The C Word

From the moment of my diagnosis, I felt a strong calling to share my experience. ”The C Word” was my initial post to my social accounts, inviting my little corner of the internet to follow me in my journey. This was my message…

Introduction: THE C WORD

My name is Kaitlyn Costello Fain. I am 37 years old and have just been diagnosed with Invasive Ductal Carcinoma, also known as Breast Cancer. It’s taken me a while to process this, to even allow the “C” word to pass through my lips. But this is where I am, and this is my “new normal.” But how did I get here?

Summer in Princeton: A Rebirth

This summer was spent in Princeton, performing with the music festival there. After a few years away from the MainStage to raise my kids, this was the perfect opportunity to get my feet wet again as I pursue a continued career in opera. I wish there was a way to explain the joy and gratitude I felt for this rebirth into my craft. It’s like every fiber of my being was saying, “Thank you! You are where you are meant to be.”

The only downside was being away from my kids for an extended period. We planned for them to join me up north after two weeks, to see the shows and explore Princeton and NYC. You may be wondering, “What does this have to do with the diagnosis?” Well, everything.

A Deeper Connection with Myself

Knowing I’d have more downtime away from my kids, I took this opportunity to reestablish a relationship with myself through meditation and prayer. I prayed and practiced meditation 2-3 times a day throughout the contract and was amazed at the level of presence, gratitude, and intuitive thinking that was unlocked within me. Back home after the summer’s adventures, I continued this practice, and it ultimately saved my life.

The Discovery

One week after returning home, I awoke with my fingertips pinching a pea-sized pebble in my chest wall. In my half-conscious state, I forgot about it and hopped in the shower. As the water fell down my body, the memory of this early morning discovery came back to me. Why was my hand there? It felt like my inner consciousness was showing me a target point that needed immediate attention. But the signs didn’t stop there.

During the summer, even before my own discovery, my mom had a recurring dream. It was a message from my grandmother, Portia Cotter, saying, “It’s on the left side! Check the left side!” When I explained to my mom that I would be going in for a mammogram/ultrasound because I found a few atypical spots on my left side, her dream finally made sense. (Cue the “Close Encounters” theme song, right?)

Guidance and Support

Throughout this quick diagnosis process, God has placed the right people in front of me and guided me through each step.

A few weeks before the discovery/diagnosis, I went out for dinner with my best friends Caroline and Marilyn. A lovely couple stopped by our table to say hello, having gone to school with Caroline. In the moment, I thought nothing more of it. But fast forward to today, and that lovely man is my oncologist, Dr. Patel.

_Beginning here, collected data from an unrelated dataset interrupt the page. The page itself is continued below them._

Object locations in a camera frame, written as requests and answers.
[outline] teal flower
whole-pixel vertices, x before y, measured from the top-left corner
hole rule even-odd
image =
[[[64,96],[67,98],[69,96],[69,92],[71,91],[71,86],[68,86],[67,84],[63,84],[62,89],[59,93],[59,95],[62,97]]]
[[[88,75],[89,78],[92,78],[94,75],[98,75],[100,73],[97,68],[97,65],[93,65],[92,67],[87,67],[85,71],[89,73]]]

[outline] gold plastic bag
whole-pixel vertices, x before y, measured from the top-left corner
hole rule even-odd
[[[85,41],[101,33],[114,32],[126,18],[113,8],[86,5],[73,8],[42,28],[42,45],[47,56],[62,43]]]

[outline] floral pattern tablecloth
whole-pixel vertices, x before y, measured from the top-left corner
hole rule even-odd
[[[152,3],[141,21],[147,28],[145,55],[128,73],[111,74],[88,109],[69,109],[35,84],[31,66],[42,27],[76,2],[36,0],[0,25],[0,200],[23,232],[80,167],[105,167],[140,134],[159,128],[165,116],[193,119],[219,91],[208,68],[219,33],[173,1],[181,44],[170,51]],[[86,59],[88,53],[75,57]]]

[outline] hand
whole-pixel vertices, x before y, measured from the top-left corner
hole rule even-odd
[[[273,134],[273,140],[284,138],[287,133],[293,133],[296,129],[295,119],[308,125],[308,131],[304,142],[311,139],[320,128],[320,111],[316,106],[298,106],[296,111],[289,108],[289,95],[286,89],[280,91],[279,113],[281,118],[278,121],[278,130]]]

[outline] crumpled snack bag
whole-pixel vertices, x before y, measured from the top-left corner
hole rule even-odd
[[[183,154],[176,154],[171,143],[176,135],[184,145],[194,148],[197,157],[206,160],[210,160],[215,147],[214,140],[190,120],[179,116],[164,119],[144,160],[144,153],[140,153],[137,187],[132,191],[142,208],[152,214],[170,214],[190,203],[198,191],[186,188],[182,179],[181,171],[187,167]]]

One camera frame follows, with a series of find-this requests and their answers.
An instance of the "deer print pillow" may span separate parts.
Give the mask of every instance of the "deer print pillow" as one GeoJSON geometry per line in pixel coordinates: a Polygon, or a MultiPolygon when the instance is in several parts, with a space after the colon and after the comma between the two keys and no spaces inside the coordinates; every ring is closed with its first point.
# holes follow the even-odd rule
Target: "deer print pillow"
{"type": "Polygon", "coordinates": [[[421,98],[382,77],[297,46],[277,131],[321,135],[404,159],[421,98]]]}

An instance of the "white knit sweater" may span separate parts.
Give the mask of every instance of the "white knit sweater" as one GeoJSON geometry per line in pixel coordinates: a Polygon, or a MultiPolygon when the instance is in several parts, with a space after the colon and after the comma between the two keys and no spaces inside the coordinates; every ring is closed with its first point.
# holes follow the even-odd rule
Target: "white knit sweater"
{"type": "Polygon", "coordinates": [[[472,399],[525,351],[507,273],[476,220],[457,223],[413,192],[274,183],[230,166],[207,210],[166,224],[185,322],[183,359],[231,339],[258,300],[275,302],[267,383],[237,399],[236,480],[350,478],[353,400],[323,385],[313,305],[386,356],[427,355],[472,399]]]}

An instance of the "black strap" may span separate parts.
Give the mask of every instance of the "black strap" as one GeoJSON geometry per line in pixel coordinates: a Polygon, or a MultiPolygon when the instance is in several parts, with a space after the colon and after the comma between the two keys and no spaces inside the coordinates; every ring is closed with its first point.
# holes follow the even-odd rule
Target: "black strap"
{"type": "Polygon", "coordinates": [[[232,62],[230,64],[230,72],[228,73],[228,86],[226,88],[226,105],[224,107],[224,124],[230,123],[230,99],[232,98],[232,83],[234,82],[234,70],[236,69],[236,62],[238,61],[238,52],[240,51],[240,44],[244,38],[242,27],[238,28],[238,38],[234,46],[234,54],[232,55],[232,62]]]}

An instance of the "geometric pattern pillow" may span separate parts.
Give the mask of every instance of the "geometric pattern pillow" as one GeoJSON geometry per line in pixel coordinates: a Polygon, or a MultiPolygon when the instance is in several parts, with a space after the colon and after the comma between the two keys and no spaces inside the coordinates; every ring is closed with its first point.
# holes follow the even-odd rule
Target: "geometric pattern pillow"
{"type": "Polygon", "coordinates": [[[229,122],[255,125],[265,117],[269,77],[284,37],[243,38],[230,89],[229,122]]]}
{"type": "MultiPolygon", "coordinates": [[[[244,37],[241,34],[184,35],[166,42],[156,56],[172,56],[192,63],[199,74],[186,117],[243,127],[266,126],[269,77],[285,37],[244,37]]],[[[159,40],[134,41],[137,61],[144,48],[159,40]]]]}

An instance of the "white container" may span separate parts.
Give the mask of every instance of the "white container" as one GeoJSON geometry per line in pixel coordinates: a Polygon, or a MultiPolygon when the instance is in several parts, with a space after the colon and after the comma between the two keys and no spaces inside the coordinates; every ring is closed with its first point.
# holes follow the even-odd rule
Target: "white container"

After going for the mammogram/ultrasound, it was clear that my next step would be needle biopsies on three locations: two tumors and an irregular lymph node. This was scheduled for a few days after my son’s 5th birthday party. This led me to the next beautiful human on this life-saving journey. One of Ollie’s best buddies from school came to his birthday party with his mom, Mio. At the moment, I had no idea she was a cancer surgeon. But later that week, as Caroline and I were searching for the best cancer surgeons, her picture popped up on the screen, and I instantly recognized her. She will be performing my double mastectomy on my birthday, September 20th.

Facing the Challenge Together

This may be the most challenging thing Chris and I have ever had to face, but we are facing it together. I refuse to let this break me, or us, and I believe this is a new beginning. An opportunity to grow. An opportunity to be more compassionate.

Chris and I have decided to catalog images throughout this process because beauty can still be found where the pain is the deepest. These images will be raw and exposed at times, but the intention is to educate and inspire hope.

Conclusion

Thank you for joining me on this journey. Life is full of unexpected twists and turns, and while this diagnosis is a significant challenge, it is also an opportunity to deepen my connection with myself and others. Stay tuned as I continue to share my story, and remember, you are not alone.

Feel free to adjust any part of this to better fit your voice and message!